Dataset excerpts

#####

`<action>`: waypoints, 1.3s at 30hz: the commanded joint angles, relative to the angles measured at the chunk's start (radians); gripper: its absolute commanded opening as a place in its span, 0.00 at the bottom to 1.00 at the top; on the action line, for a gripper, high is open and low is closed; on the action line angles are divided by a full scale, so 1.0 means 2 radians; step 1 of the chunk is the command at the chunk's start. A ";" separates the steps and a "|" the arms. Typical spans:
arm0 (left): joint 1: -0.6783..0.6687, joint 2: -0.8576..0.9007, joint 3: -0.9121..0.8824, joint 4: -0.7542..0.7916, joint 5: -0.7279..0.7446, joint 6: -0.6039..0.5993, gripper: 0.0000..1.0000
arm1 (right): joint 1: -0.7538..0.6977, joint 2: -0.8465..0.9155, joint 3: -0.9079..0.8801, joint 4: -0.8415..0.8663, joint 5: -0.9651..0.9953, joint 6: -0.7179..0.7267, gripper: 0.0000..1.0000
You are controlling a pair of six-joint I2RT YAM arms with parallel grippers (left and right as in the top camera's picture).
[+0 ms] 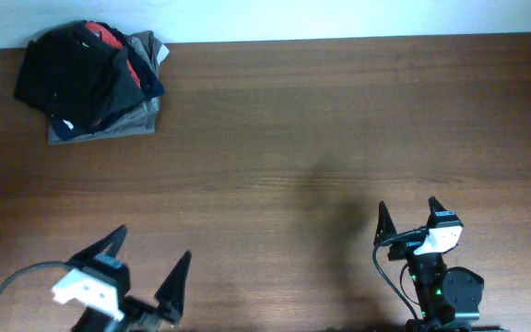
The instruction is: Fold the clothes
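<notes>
A pile of clothes point(90, 81) sits at the table's far left corner: black garments on top, a red one showing, grey ones underneath. My left gripper point(152, 260) has come up at the near left edge, open wide with nothing between its fingers. My right gripper point(407, 216) stands at the near right, open and empty. Both are far from the pile.
The brown wooden table point(321, 129) runs to a white wall at the back. A black cable point(383, 277) loops beside the right arm's base.
My left gripper, only a dark tip at the bottom edge before, has come into view at the near left, open. The right arm and the pile have not moved.
The right gripper stood open at the near right, then sat slightly nearer the front edge and stayed there. The left arm showed only a tip at the bottom edge until now, when it is in view and open. The pile never changed.
</notes>
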 commanded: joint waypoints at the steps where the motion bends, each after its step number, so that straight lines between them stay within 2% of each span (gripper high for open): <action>1: -0.013 -0.040 -0.093 0.076 0.007 -0.002 0.99 | -0.003 -0.005 -0.005 0.000 0.004 -0.001 0.99; 4: -0.024 -0.061 -0.155 0.139 -0.017 -0.005 0.99 | -0.003 -0.005 -0.005 0.000 0.004 -0.001 0.99; 7: -0.036 -0.078 -0.205 0.183 -0.083 -0.056 0.99 | -0.003 -0.005 -0.005 0.000 0.004 -0.001 0.99; 14: -0.044 -0.103 -0.286 0.230 -0.195 -0.159 0.99 | -0.003 -0.005 -0.005 0.000 0.004 -0.001 0.99; 19: -0.044 -0.126 -0.362 0.296 -0.224 -0.158 0.99 | -0.003 -0.005 -0.005 0.000 0.004 -0.001 0.99; 24: -0.044 -0.126 -0.411 0.354 -0.213 -0.157 0.99 | -0.003 -0.005 -0.005 0.000 0.004 -0.001 0.99; 28: -0.044 -0.126 -0.442 0.395 -0.213 -0.122 0.99 | -0.003 -0.005 -0.005 0.000 0.004 -0.001 0.99; 36: -0.036 -0.126 -0.448 0.356 -0.213 -0.037 0.99 | -0.003 -0.005 -0.005 0.000 0.004 -0.001 0.99; 39: -0.025 -0.126 -0.448 0.356 -0.213 -0.033 0.99 | -0.003 -0.005 -0.005 0.000 0.004 -0.001 0.99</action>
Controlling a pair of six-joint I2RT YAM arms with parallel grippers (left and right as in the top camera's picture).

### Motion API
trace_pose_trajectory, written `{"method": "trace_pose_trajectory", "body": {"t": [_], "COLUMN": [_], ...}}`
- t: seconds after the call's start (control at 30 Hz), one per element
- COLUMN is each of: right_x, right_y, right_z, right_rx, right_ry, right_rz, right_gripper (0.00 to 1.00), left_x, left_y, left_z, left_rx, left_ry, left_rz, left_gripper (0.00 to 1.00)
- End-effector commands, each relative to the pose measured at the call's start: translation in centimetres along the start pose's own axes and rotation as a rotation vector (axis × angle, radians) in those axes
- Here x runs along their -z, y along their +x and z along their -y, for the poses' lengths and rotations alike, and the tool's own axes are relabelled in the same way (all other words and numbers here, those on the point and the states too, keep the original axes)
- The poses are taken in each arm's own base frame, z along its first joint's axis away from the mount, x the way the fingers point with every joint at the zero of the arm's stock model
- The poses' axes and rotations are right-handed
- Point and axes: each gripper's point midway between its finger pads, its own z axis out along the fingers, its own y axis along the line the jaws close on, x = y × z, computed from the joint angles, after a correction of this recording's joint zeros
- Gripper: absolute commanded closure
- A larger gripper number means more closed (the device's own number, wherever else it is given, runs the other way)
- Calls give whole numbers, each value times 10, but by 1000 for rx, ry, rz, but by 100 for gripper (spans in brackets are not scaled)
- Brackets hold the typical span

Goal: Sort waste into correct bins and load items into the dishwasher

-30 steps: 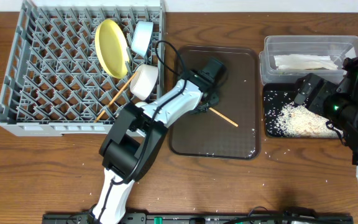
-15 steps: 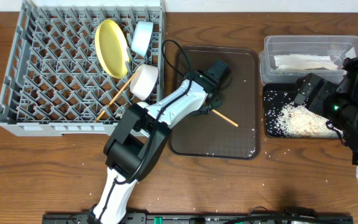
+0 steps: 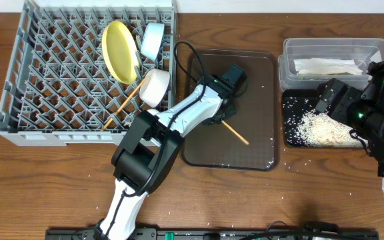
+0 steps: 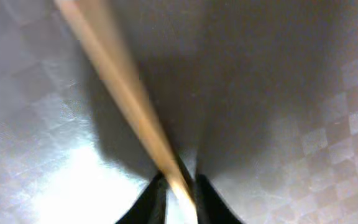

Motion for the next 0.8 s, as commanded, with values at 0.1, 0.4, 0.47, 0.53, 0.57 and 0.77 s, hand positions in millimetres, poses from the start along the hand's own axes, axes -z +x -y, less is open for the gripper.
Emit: {"method": "trace_pose_trajectory", "body": {"t": [0.1, 0.4, 0.47, 0.53, 0.57, 0.77], "right_x": [1, 1, 1, 1, 1, 1], "right_y": [-2, -2, -2, -2, -2, -2], "right_z": [1, 1, 1, 1, 1, 1], "right_rx": [-12, -12, -12, -12, -12, -12], "right_ry": [4, 4, 3, 3, 4, 3], "right_rz": [5, 5, 5, 5, 5, 5], "right_gripper": [1, 1, 1, 1, 1, 1], "left_x": [-46, 44, 77, 113, 130, 212], "left_y": [44, 2, -12, -28, -37, -80], "left_z": [-29, 2, 0, -10, -18, -73], "left_rx": [-12, -331, -420, -494, -509, -566], "left_ry": [-81, 186, 227, 242, 231, 131], "left_rz": [-189, -97, -34, 48, 92, 332], "left_gripper": [92, 93, 93, 93, 92, 92]}}
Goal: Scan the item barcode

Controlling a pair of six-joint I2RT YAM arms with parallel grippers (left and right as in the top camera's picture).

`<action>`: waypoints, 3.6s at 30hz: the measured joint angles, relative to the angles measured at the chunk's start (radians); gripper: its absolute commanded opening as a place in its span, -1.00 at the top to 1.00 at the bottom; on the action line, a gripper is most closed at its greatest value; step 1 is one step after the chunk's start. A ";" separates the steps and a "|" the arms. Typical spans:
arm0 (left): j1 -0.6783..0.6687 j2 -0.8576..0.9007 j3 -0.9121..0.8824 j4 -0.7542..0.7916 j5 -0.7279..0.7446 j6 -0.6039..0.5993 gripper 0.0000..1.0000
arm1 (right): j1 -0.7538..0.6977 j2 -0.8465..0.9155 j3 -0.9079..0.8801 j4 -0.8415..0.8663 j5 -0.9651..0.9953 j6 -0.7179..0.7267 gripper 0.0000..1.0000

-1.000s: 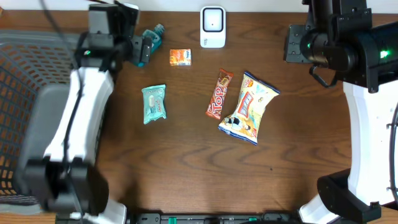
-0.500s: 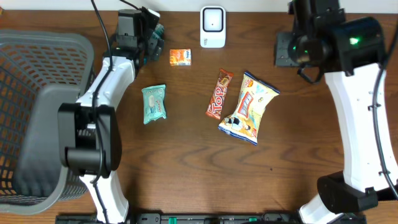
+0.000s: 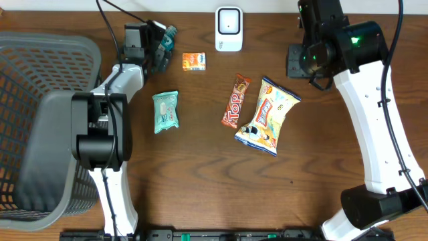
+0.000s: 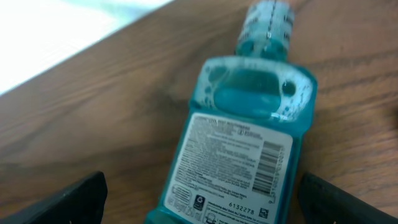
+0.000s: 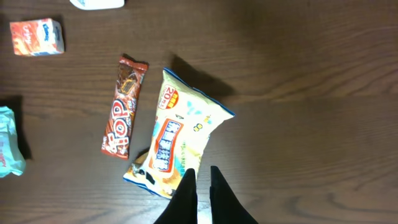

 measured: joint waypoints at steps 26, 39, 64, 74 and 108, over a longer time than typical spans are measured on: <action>0.028 0.031 0.011 -0.146 0.159 -0.095 -0.25 | 0.021 0.000 0.000 0.004 -0.004 0.045 0.86; 0.023 -0.209 -0.010 -0.401 0.134 -0.137 -0.19 | 0.021 0.000 0.000 -0.016 -0.004 0.046 0.89; -0.448 -0.582 -0.013 -0.740 0.138 -0.339 -0.15 | 0.021 0.000 0.000 -0.051 -0.004 -0.002 0.91; -0.671 -0.435 -0.034 -0.722 0.156 -0.364 -0.15 | 0.019 0.000 0.000 -0.060 -0.003 -0.025 0.95; -0.694 -0.531 -0.037 -0.813 -0.056 -0.395 -0.96 | -0.264 -0.200 -0.005 0.019 -0.270 -0.016 -0.99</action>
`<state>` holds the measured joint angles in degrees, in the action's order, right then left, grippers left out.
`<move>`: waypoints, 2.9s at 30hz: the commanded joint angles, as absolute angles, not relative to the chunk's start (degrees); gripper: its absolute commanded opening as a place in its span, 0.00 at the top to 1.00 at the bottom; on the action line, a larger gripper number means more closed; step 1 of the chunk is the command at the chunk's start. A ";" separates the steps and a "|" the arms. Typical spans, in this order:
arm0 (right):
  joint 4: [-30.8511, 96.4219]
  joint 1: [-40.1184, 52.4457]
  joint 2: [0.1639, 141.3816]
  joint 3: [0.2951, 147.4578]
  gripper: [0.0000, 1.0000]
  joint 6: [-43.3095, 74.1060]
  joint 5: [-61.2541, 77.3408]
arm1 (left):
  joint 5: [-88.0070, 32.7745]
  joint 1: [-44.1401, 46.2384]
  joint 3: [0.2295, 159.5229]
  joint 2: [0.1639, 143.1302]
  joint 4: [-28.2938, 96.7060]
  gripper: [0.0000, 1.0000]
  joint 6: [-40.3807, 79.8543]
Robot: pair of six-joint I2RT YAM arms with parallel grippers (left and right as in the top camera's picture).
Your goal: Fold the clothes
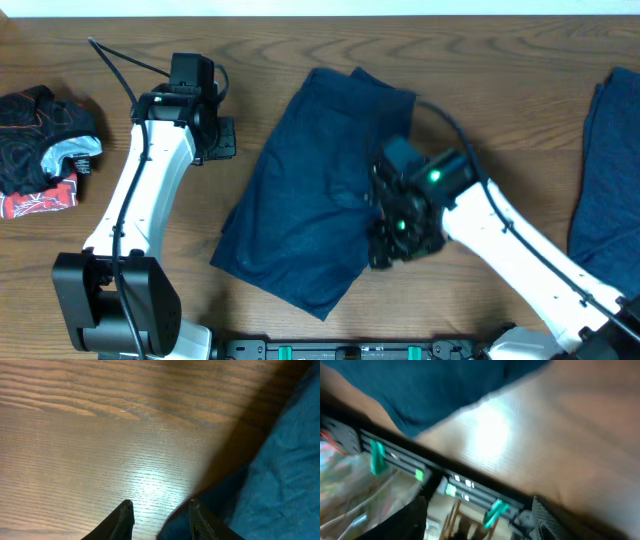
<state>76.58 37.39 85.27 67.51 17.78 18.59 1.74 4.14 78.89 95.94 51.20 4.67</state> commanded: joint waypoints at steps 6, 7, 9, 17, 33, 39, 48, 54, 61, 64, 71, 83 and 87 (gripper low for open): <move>66.11 45.91 84.36 52.71 0.26 24.49 25.80 | 1.98 3.86 80.01 95.35 51.88 0.60 4.38; 64.31 47.00 84.36 51.90 0.25 25.80 25.80 | 1.98 3.86 80.01 95.35 51.92 0.60 4.38; 61.45 48.40 84.38 51.29 0.24 29.10 25.85 | 2.00 3.88 80.01 95.35 51.99 0.60 4.38; 49.30 49.58 84.38 51.22 0.14 40.86 26.63 | 2.00 3.86 80.03 95.35 51.96 0.60 4.36; 42.37 56.86 86.63 47.35 0.15 55.94 27.97 | 1.91 3.88 80.03 95.35 53.32 0.59 4.73; 38.65 55.55 86.63 44.71 0.04 58.92 28.99 | 0.01 3.88 80.03 95.35 53.93 0.59 4.86; 24.69 52.14 90.83 43.79 0.09 65.91 28.97 | -0.84 3.86 80.03 95.33 54.83 0.60 5.02; 24.40 52.53 97.12 43.75 0.09 68.16 33.85 | -0.84 3.86 80.03 94.83 55.42 0.59 5.02; 24.47 52.56 98.17 43.75 0.11 70.13 32.93 | -0.84 3.86 80.03 92.20 55.18 0.59 5.04; 23.33 52.56 98.17 43.75 0.12 72.05 30.35 | -0.84 3.88 80.03 90.85 54.96 0.58 5.04; 18.13 52.05 98.17 43.75 0.16 75.24 24.23 | -1.08 3.88 80.03 89.91 55.77 0.55 5.52; 18.00 50.19 98.17 42.87 0.99 75.57 20.27 | -1.10 3.88 80.03 89.14 56.64 0.55 6.33; 18.17 50.19 98.17 42.28 0.99 73.06 19.97 | -1.08 3.86 80.03 88.27 56.75 0.55 6.31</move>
<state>17.76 50.92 97.12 43.66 75.24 23.99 -1.10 4.14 78.89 90.17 56.51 5.85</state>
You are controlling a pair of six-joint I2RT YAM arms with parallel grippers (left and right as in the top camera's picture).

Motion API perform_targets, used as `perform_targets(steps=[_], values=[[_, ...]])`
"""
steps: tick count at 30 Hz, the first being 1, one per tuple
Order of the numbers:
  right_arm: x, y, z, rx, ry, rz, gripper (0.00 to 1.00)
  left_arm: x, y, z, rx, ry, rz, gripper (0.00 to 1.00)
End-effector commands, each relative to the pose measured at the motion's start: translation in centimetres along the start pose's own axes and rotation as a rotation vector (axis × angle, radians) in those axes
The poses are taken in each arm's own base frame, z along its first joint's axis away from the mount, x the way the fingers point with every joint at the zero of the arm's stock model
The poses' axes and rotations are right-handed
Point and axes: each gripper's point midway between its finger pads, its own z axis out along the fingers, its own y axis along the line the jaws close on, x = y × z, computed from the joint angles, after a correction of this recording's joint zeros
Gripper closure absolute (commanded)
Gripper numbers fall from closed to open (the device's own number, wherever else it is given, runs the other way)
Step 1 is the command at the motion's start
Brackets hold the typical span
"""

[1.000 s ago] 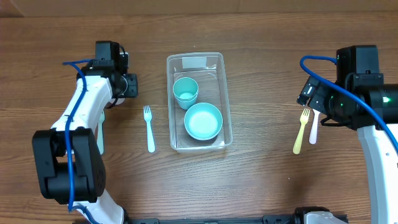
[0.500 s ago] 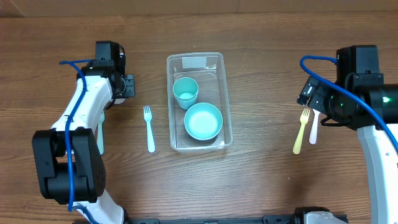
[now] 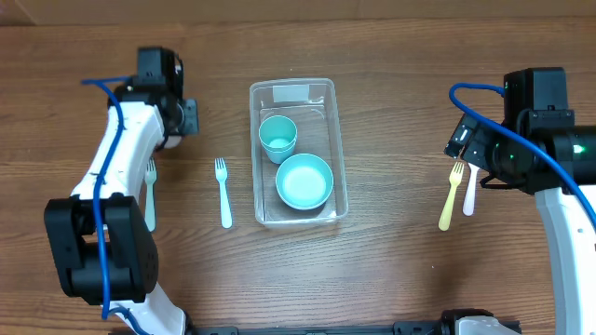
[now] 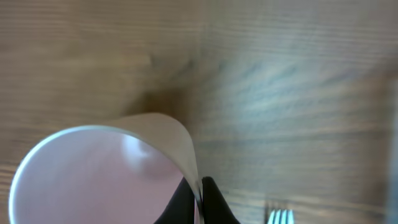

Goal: Pack container
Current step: 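Lower the left gripper and grasp the pink cup rim, then carry the pink cup into the container onto the cup stack, release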

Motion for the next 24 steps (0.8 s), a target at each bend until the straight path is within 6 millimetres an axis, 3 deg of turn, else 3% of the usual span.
perform_targets(steps=[1,4,7,9,16,19,24], values=[[-0.3,-0.1,-0.3,-0.003,-0.014,0.006,0.0,-4.4,-0.5,-4.1,0.008,-0.095,-0.04,0.96],[-0.3,-0.1,-0.3,-0.003,-0.014,0.006,0.0,-5.9,-2.4,-7.9,0.033,-0.121,-0.003,0.96],[-0.3,-0.1,-0.3,-0.003,-0.014,0.006,0.0,-6.6,-6.1,-11.7,0.082,-0.156,0.054,0.96],[-0.3,-0.1,-0.3,-0.003,-0.014,0.006,0.0,-6.4,-8.5,-13.0,0.119,-0.164,0.065,0.96],[-0.3,-0.1,-0.3,-0.002,-0.014,0.006,0.0,-2.8,-18.1,-14.7,0.226,-0.149,0.218,0.96],[-0.3,-0.1,-0.3,-0.003,-0.014,0.006,0.0,-1.4,-20.4,-15.2,0.249,-0.138,0.264,0.96],[-0.3,-0.1,-0.3,-0.003,-0.014,0.006,0.0,1.1,-22.1,-14.1,0.262,-0.076,0.292,0.96]])
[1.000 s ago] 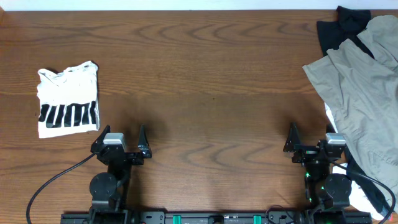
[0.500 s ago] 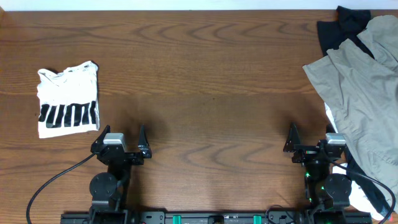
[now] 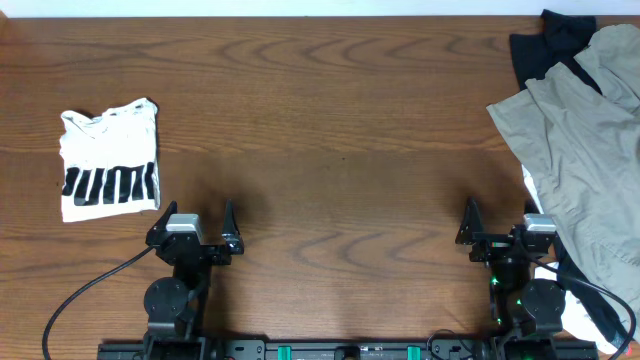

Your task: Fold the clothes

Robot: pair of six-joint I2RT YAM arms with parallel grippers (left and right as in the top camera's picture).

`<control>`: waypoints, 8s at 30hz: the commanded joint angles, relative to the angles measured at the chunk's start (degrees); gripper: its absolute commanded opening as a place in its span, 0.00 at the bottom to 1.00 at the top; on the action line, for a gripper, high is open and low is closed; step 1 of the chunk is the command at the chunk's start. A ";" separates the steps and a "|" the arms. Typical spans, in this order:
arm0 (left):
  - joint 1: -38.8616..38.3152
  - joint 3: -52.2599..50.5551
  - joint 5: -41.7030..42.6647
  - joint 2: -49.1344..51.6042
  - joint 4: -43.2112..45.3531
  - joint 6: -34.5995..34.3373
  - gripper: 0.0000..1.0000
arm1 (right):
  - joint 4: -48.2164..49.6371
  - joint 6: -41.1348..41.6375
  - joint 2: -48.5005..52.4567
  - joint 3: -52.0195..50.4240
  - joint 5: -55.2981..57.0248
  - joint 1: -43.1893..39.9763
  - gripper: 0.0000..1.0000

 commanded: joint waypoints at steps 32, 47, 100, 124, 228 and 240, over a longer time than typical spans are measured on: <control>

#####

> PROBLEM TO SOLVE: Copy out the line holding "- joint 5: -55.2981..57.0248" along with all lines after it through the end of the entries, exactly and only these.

> EXERCISE OUTPUT:
  - joint 5: -55.2981..57.0248
  - joint 1: -43.1893..39.9763
  - gripper: 0.0000..1.0000

 commanded: joint waypoints at steps 32, 47, 100, 124, 228 and 240, over a longer time than typical spans are measured on: <control>

Whatever the exercise asked has now been answered.